A manera de respuesta, me anticipo a mencionar que sería un completo sinsentido entrar en unos diálogos de Paz sin contemplar la participación política por parte de las FARC, toda vez que dicha organización se encuentra en la insurgencia, en parte por la exclusión política. Pero, del mismo modo, sería un despropósito el desconocimiento del Estatuto de Roma y el Derecho Internacional Humanitario, cuyos articulados prohíben la participación en política de un perpetrador de crímenes de lesa humanidad. En ese orden de ideas, las FARC, como organización, sí podrían tener representación política, pero ni el secretariado ni sus cabecillas podrían entrar al ejercicio de la política. Situación fácil de ejemplificar con el clan de los García Romero, políticos de Sucre. Mientras Álvaro García Romero es el único ex congresista condenado por un delito de lesa humanidad -la masacre de Macayepo-, su hermana, sobrino y cuñada son sus herederos políticos y lo representan actualmente en el Senado, cada uno con una curul. Por tanto, así el Fiscal Montealegre suspenda las más de cien órdenes de captura en contra de Timochenko, este personaje, desde una interpretación jurídica, no se encuentra habilitado para el ejercicio político, o se estaría desconociendo a la Corte Penal Internacional, a la Corte Internacional de Justicia y de paso a las víctimas.
Habiendo hablado de los conflictos irresolutos de Colombia, expuesto el contexto y ejemplificado algunos hechos aislados, es preciso mencionar que el país se encuentra ante discusiones semánticas que fácilmente pueden anquilosar los acuerdos de Paz durante años. Mientras para las FARC, ellos son unas víctimas del Estado que durante su lucha solo tuvieron ¨prisioneros de guerra¨, para el pueblo colombiano, las FARC son los victimarios del conflicto, con un sinnúmero de secuestros y reclutamientos forzosos en su haber.

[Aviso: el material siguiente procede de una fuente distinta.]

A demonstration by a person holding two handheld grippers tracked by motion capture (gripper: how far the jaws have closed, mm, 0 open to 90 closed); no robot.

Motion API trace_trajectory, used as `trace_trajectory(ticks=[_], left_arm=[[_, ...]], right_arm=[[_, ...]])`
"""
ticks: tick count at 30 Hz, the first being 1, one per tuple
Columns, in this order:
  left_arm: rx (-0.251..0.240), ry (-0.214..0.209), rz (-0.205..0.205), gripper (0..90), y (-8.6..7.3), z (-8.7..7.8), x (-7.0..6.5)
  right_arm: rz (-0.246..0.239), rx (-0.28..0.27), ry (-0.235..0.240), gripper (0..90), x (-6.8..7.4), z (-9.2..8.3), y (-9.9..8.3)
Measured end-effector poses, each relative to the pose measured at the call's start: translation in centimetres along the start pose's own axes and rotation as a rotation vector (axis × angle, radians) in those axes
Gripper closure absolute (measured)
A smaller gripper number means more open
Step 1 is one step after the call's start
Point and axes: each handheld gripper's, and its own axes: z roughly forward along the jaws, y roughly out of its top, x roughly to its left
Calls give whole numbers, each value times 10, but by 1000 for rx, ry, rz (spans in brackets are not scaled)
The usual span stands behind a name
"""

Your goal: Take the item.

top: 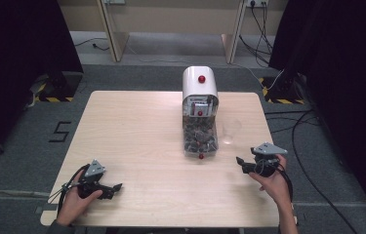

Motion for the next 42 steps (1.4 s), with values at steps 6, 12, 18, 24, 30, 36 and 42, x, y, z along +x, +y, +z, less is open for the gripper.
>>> trace_trajectory(ticks=[6, 12, 18, 24, 30, 36, 42], left_arm=[[0, 0, 0, 0, 0, 0, 0], [0, 0, 0, 0, 0, 0, 0], [0, 0, 0, 0, 0, 0, 0], [0, -1, 0, 0, 0, 0, 0], [1, 1, 0, 0, 0, 0, 0], [0, 0, 0, 0, 0, 0, 0], [1, 1, 0, 0, 0, 0, 0]], right_arm=[[-16, -13, 12, 306, 6, -1, 8], [-32, -35, 25, 313, 13, 0, 19], [-53, -48, 37, 320, 19, 2, 27], [-64, -55, 50, 333, 25, 4, 33], [-84, -66, 59, 345, 29, 8, 38], [-111, -78, 79, 356, 38, 13, 47], [-132, -94, 99, 370, 46, 23, 59]])
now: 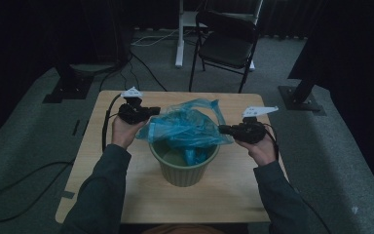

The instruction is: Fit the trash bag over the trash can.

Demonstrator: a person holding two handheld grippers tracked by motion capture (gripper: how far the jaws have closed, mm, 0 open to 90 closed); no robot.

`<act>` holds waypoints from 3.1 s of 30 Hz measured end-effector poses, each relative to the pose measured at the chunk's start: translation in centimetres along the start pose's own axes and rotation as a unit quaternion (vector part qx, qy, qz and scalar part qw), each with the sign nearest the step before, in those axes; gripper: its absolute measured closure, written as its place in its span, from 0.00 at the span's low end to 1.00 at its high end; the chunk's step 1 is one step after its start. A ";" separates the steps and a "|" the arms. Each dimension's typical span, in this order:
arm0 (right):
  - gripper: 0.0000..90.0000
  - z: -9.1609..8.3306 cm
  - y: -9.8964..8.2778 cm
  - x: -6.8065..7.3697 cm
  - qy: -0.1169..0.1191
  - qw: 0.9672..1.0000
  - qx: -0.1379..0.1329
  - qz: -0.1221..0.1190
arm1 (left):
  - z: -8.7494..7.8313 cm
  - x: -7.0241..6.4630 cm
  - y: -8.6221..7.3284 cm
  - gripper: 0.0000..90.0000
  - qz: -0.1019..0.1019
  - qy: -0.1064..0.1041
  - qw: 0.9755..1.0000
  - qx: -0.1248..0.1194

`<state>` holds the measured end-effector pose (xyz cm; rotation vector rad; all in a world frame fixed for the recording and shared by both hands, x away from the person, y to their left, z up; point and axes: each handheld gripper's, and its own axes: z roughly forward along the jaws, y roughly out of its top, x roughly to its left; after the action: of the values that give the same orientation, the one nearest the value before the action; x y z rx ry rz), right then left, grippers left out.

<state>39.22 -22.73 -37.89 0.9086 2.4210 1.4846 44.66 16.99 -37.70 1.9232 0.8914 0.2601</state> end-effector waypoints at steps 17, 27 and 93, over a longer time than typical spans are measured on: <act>1.00 1.3 -1.9 -0.3 -0.001 0.998 0.060 0.018 | 0.5 1.0 -3.8 1.00 -0.035 -0.021 0.999 0.027; 0.93 -0.2 -2.5 0.1 0.005 0.998 0.059 0.015 | -2.8 0.7 -5.6 0.93 -0.041 -0.023 0.999 0.011; 1.00 0.0 -3.3 3.8 0.123 0.990 0.051 -0.035 | -5.9 -6.6 -9.4 0.92 0.007 -0.159 0.987 -0.025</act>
<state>34.81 -21.64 -40.01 0.6861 2.6944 1.5429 32.45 18.99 -41.34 1.8586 0.6532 -0.0178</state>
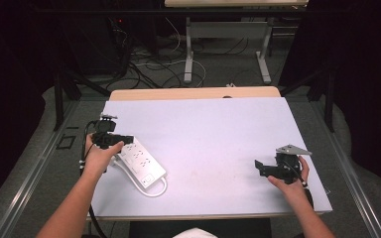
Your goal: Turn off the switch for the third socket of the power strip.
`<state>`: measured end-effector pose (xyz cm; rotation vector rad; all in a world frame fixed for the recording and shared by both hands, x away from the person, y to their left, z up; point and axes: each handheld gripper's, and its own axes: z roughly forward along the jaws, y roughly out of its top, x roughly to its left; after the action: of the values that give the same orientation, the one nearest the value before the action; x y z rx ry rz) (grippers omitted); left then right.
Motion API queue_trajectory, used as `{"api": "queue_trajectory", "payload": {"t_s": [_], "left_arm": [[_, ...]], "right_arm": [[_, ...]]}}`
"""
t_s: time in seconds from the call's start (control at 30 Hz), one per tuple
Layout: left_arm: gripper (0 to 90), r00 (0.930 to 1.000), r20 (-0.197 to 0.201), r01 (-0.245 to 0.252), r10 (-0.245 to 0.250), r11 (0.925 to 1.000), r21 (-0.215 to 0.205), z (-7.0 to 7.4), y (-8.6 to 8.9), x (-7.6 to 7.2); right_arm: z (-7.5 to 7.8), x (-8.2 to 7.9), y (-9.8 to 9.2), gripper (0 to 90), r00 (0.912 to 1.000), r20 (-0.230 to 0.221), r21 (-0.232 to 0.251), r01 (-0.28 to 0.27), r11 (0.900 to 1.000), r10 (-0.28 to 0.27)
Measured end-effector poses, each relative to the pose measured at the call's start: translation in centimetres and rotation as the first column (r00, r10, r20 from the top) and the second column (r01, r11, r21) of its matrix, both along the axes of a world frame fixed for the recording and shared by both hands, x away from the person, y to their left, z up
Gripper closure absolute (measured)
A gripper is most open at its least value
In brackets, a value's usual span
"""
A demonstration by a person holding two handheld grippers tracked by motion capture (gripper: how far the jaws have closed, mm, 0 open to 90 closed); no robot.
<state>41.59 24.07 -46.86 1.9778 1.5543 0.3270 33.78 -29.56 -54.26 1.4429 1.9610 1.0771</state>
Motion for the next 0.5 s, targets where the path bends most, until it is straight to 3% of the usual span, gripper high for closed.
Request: {"api": "queue_trajectory", "payload": {"t_s": [0.03, 0.07, 0.17, 0.2, 0.27, 0.5], "left_arm": [[39.4, 0.9998, -0.016, 0.013, -0.013, 0.9999, 0.003, 0.3, 0.0, -0.1], [38.5, 1.0, 0.0, 0.006, -0.006, 1.0, -0.001, 0.2, -0.2, -0.2], [36.3, 0.9994, -0.01, 0.033, -0.033, 0.9995, -0.003, 0.6, -0.4, -0.5], [35.7, 0.9994, 0.008, 0.034, -0.034, 0.9994, -0.003, 0.5, -0.5, -0.6], [35.1, 0.9985, 0.002, 0.055, -0.054, 0.9985, -0.004, 0.6, -0.6, -0.8], [34.6, 0.9949, 0.042, 0.091, -0.092, 0.9957, 0.014, 0.6, -1.0, -1.7]], "right_arm": [[0.0, 0.0, 0.0, 8.6, 1.0, 0.0, 0.0, 0.0, 1.0, 0.0], [0.0, 0.0, 0.0, 8.6, 1.0, 0.0, 0.0, 0.0, 1.0, 0.0], [0.0, 0.0, 0.0, 8.6, 1.0, -0.002, 0.002, 0.003, 1.0, -0.003], [0.0, 0.0, 0.0, 8.6, 1.0, 0.0, 0.0, 0.0, 1.0, 0.0], [0.0, 0.0, 0.0, 8.6, 1.0, -0.002, 0.003, 0.001, 1.0, -0.001], [0.0, 0.0, 0.0, 8.6, 1.0, 0.001, 0.0, 0.002, 1.0, -0.002]]}}
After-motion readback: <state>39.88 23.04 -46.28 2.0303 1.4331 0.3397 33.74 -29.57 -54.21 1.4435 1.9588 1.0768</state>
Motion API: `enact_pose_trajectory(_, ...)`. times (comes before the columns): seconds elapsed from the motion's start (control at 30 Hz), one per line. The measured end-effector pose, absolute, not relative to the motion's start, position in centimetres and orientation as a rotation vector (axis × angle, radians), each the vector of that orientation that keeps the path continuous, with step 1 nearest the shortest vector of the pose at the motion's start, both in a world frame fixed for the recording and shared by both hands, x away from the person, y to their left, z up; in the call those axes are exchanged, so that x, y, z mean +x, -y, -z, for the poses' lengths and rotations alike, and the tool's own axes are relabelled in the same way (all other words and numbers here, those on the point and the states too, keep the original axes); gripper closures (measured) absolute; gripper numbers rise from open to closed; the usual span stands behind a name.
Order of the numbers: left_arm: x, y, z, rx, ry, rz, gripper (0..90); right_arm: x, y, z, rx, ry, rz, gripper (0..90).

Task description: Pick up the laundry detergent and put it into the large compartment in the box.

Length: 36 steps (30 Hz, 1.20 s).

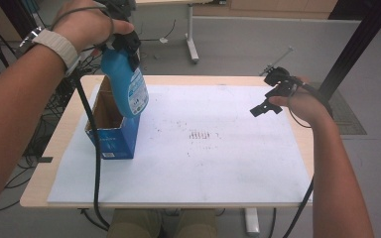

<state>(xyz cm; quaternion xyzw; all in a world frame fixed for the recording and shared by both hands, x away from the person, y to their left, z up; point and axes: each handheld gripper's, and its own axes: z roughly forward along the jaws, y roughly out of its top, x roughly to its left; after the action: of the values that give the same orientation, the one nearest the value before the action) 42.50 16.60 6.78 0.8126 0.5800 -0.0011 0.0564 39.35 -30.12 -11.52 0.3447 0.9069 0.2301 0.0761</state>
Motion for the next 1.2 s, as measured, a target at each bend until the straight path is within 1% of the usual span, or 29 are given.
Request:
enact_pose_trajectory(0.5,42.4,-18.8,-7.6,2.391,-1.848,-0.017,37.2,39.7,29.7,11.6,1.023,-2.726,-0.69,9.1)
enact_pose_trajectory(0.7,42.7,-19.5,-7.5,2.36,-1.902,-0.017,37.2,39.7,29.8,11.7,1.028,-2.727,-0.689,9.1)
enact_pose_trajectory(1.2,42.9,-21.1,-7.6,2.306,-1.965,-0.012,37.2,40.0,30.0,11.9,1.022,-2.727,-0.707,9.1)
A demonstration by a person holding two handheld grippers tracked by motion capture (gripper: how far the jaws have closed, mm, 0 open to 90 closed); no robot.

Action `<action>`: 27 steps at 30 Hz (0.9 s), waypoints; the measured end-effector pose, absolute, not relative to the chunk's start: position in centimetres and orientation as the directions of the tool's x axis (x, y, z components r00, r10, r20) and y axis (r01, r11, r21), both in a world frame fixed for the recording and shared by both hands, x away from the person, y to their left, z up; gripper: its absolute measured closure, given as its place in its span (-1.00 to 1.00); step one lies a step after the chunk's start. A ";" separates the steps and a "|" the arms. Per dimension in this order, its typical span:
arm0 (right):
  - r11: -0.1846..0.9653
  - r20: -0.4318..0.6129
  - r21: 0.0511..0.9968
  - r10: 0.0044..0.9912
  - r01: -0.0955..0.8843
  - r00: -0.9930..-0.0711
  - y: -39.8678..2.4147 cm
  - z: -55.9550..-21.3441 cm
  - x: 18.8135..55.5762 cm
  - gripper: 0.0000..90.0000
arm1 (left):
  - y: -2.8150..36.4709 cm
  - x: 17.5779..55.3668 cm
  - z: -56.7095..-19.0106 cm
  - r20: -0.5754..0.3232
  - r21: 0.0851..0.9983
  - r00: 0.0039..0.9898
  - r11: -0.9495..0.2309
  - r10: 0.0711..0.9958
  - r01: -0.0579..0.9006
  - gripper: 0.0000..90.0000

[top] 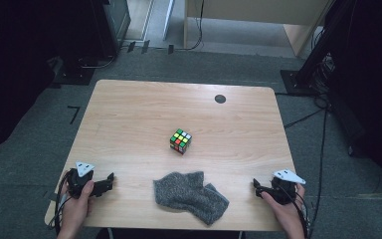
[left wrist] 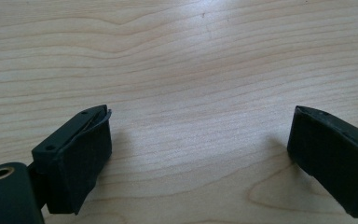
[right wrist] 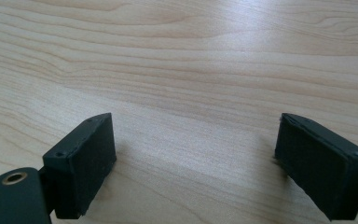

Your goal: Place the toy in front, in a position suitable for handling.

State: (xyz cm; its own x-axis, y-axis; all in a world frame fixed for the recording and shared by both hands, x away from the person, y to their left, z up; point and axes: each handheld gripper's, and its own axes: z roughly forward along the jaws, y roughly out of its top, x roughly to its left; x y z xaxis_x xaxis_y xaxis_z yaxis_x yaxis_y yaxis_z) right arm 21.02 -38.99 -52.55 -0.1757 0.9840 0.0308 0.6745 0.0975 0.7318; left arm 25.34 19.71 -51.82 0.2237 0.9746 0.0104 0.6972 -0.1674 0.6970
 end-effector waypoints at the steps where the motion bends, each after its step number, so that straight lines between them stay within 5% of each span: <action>1: 0.097 0.031 0.732 0.984 0.674 -0.175 -39.0 -52.5 21.0 -0.71 | 19.7 25.3 -51.8 0.010 0.697 0.224 -0.168 0.974 0.697 -0.86; 10: 0.099 0.078 0.734 0.971 0.672 -0.228 -37.3 -51.2 20.6 -0.64 | 19.7 25.3 -51.8 0.010 0.697 0.225 -0.168 0.974 0.697 -0.86; 27: 0.222 0.076 0.816 0.874 0.534 -0.479 -26.5 -46.9 20.0 -0.64 | 19.7 25.4 -51.8 0.010 0.697 0.235 -0.175 0.972 0.695 -0.86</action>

De este modo, el Gobierno debe tener claro que las FARC es un negociador desleal, que mientras se dialoga en La Habana, asesinan en el Cauca, pues se sentaron a negociar con 6 millones 800 mil víctimas y vamos terminar los diálogos con 7 millones de víctimas. Situación que se complica al entender que la línea de mando del grupo guerrillero se encuentra debilitada y fragmentada con el bloque Sur. Es por esto que un eventual acuerdo en La Habana sí garantiza un postconflicto, pero no la Paz. El postconflicto sería el momento para convenir lo acordado en aras de la Paz, teniendo en cuenta que en todo acuerdo existe disidencia, la cual se manifiesta en reductos de la organización sin desmovilizarse y ¨spoilers¨ o arruinadores del proceso desde la sociedad civil; razón para contemplar un escenario en el que se genere una transformación del conflicto, donde el antagonismo ideológico coexista en las instituciones y se manifieste democráticamente, brindando garantías a los desmovilizados para prevenir la repetición del exterminio de la Unión Patriótica (UP).